Auction draws quality beef
Published 12:00 am Monday, November 14, 2005
UNIONTOWN – Driving into Uniontown on Highway 80 yesterday, the stench of bull was in the air. Literally.
Sixty-two bulls and 19 open performance proven heifers set up shop in town yesterday for the 10th annual Fall Roundup Bull and Heifer Sale.
According to Beef Cattle Improvement Association manager Michelle Elmore, 56 bulls and 18 of the 19 heifers were sold.
“The most expensive bull was a Simmental and it went for $5,000,” she said.
“The highest heifer was Jack Tatum’s commercial Simmental,” BCIA managing editor Kiley Harper, said. “That sold for $1,100.”
The big spender of the event was Randal Rawls, who purchased the five grand 2,300-pound Simmental bull, along with two others, for the Auburn University Agricultural Experiment Station in Winfield.
“These bulls will breed cattle up at the Uppers Coastal Plain Substation in Winfield,” he said.

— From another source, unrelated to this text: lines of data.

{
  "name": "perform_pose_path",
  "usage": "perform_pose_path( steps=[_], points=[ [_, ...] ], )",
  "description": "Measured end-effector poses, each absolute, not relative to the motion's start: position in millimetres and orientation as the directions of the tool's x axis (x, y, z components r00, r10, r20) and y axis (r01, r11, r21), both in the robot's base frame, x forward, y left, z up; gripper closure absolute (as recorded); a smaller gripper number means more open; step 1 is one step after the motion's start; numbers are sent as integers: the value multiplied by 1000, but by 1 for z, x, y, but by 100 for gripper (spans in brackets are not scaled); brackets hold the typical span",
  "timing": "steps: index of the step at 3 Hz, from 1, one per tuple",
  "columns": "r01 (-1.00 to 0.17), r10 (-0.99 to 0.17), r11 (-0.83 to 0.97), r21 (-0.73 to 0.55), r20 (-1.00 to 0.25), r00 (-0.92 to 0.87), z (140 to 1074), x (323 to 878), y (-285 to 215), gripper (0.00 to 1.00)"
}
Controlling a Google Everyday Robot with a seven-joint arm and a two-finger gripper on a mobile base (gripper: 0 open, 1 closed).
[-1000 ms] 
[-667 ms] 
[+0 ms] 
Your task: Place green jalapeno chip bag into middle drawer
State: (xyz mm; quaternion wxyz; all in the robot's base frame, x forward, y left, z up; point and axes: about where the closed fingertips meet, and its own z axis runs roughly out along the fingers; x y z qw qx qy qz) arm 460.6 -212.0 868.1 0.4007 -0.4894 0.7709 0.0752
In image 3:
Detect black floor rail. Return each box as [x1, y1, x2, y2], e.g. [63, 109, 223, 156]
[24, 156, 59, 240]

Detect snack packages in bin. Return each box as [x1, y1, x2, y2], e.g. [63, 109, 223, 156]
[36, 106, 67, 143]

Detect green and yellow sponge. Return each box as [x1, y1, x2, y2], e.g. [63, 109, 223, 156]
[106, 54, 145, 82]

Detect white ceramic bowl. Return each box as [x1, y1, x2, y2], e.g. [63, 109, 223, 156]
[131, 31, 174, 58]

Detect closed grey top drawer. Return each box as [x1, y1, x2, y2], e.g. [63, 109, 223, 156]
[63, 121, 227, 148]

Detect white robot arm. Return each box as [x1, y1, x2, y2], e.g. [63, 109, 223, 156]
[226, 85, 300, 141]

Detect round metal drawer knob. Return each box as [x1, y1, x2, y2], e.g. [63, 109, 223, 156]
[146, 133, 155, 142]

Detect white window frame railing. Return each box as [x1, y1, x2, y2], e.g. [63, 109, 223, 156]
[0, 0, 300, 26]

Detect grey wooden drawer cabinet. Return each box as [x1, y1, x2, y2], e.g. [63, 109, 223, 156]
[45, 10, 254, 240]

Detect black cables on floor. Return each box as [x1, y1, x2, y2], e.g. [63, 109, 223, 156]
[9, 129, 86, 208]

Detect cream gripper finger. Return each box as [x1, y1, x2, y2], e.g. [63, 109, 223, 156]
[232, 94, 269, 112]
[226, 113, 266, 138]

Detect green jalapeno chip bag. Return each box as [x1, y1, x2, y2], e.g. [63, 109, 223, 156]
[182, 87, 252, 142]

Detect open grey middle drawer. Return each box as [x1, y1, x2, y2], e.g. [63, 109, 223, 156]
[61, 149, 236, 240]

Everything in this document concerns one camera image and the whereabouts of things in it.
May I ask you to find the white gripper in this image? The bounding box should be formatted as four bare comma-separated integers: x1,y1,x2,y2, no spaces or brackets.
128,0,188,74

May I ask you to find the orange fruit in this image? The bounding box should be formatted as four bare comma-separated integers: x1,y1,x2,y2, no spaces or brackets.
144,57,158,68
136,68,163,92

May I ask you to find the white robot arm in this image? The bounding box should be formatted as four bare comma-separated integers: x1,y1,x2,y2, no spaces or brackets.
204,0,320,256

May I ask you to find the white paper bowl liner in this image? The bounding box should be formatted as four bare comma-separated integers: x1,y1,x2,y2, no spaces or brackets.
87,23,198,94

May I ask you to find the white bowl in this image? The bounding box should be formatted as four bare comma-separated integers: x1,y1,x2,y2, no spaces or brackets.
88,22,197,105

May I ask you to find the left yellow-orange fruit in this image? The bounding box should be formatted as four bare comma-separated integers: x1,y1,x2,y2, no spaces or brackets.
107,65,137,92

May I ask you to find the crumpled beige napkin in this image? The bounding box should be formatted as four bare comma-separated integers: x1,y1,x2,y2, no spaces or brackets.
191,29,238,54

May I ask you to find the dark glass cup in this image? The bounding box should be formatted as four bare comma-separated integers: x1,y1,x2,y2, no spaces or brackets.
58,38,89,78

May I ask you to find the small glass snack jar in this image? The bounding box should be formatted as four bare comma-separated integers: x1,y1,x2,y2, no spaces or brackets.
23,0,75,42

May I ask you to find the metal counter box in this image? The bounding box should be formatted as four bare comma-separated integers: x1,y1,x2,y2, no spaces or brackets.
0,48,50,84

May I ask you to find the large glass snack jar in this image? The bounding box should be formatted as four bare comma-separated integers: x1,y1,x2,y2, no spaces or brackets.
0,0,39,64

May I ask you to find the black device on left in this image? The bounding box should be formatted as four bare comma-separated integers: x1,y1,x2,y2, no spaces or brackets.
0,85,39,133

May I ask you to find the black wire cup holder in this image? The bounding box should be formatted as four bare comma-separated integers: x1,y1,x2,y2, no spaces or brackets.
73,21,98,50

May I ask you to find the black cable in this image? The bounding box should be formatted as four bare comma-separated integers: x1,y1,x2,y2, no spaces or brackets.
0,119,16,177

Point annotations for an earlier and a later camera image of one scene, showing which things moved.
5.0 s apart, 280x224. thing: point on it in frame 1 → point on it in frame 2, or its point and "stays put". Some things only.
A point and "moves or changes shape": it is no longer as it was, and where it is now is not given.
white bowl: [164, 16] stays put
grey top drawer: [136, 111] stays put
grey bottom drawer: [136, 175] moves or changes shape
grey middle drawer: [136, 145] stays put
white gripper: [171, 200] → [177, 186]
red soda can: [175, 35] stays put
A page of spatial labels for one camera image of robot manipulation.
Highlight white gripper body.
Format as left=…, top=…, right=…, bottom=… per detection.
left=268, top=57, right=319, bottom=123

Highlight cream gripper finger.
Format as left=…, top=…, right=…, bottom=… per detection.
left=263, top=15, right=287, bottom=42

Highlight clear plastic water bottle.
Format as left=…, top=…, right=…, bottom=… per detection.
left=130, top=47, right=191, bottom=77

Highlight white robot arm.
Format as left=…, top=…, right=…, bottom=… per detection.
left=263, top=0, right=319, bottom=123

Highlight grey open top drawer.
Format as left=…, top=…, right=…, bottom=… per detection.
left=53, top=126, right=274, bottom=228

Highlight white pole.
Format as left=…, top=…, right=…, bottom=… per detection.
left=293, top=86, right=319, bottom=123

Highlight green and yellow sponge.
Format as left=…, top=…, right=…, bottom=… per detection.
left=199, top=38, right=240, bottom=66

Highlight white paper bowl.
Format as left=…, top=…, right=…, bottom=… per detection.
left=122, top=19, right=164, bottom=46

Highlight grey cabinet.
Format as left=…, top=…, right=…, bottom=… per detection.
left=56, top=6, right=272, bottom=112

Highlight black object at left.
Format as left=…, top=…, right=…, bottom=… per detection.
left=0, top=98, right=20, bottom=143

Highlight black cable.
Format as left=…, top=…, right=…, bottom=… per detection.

Rawls said he spent a total of about $10,900 on bulls this year and has purchased livestock from the Uniontown auction for the past four or five years.
“The Uniontown sale has always been a good place to buy two and 3-year-old bulls,” he said. Rawls also said the new bulls are the perfect age to begin breeding.
The auction is held annually every second Friday in November and is open to all Alabama BCIA members.
According to Rawls, the annual sale is well worth the wait.
“The Uniontown sale is one of the best sales in the state for this kind of bull.”